→ Task goal
State how many lines in the listing below contain the word "small", with no other words.

━━━━━━━━━━━━━━━━━━━━

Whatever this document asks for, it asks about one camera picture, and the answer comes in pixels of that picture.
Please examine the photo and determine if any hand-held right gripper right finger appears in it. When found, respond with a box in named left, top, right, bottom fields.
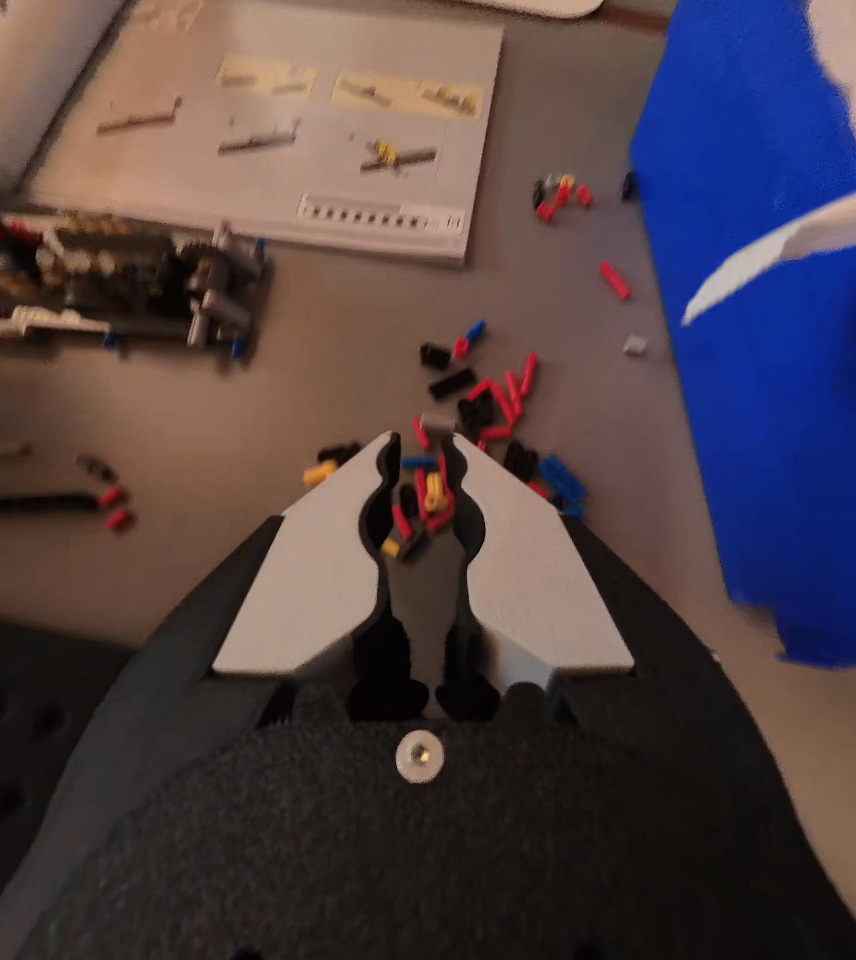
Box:
left=437, top=432, right=636, bottom=723

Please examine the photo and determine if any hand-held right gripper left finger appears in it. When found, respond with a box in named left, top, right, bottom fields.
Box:
left=211, top=429, right=430, bottom=723

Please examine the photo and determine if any pile of small lego pins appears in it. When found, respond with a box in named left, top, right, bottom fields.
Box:
left=304, top=318, right=590, bottom=560

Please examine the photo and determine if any lego car chassis assembly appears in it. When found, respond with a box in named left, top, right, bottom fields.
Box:
left=0, top=161, right=273, bottom=365

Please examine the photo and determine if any long black lego beam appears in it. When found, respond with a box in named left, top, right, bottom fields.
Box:
left=0, top=489, right=102, bottom=519

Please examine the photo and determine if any small lego pin cluster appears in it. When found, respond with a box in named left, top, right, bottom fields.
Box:
left=531, top=172, right=595, bottom=224

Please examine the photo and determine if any lego instruction booklet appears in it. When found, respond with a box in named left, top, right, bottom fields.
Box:
left=0, top=0, right=505, bottom=267

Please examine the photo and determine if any blue plastic bin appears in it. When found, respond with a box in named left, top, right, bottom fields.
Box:
left=629, top=0, right=856, bottom=669

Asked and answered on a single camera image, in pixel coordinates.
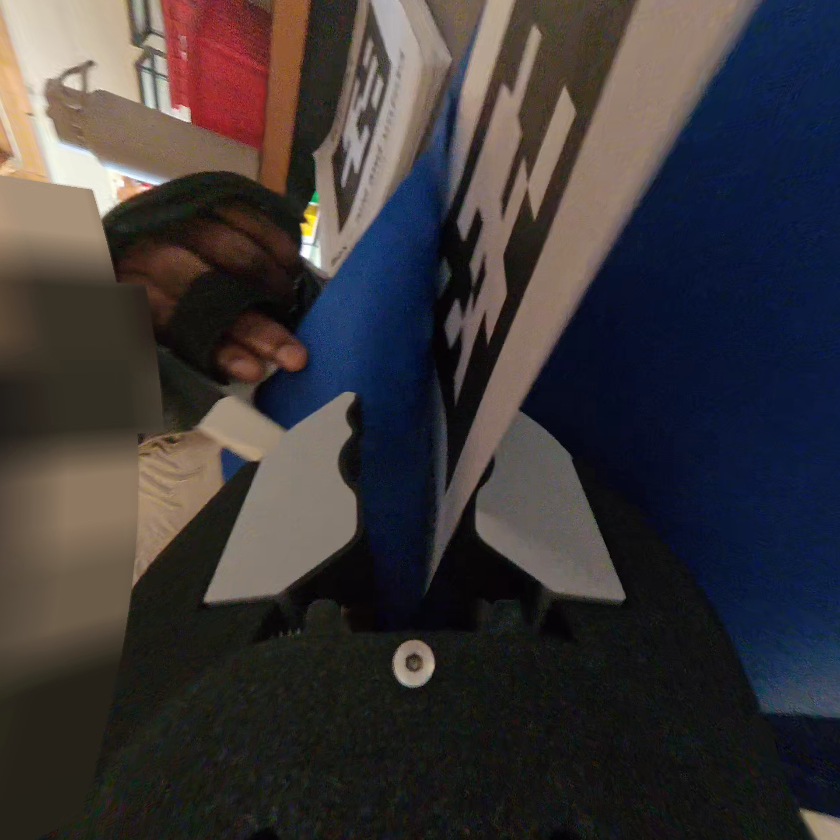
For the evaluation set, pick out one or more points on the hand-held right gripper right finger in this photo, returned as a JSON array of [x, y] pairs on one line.
[[548, 531]]

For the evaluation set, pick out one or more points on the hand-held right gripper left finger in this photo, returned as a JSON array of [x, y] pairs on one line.
[[289, 512]]

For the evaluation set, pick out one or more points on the white printed tag sheet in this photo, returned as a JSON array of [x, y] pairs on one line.
[[590, 197]]

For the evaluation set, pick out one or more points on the blue paper folder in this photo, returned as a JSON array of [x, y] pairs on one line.
[[689, 328]]

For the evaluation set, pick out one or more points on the person's left hand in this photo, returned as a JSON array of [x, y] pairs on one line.
[[197, 256]]

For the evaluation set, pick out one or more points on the person's pale clothing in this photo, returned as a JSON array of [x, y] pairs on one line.
[[174, 499]]

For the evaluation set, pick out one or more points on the red plastic basket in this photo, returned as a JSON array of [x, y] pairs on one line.
[[216, 65]]

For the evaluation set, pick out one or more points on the wooden post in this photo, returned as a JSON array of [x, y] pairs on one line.
[[282, 85]]

━━━━━━━━━━━━━━━━━━━━

→ Response below
2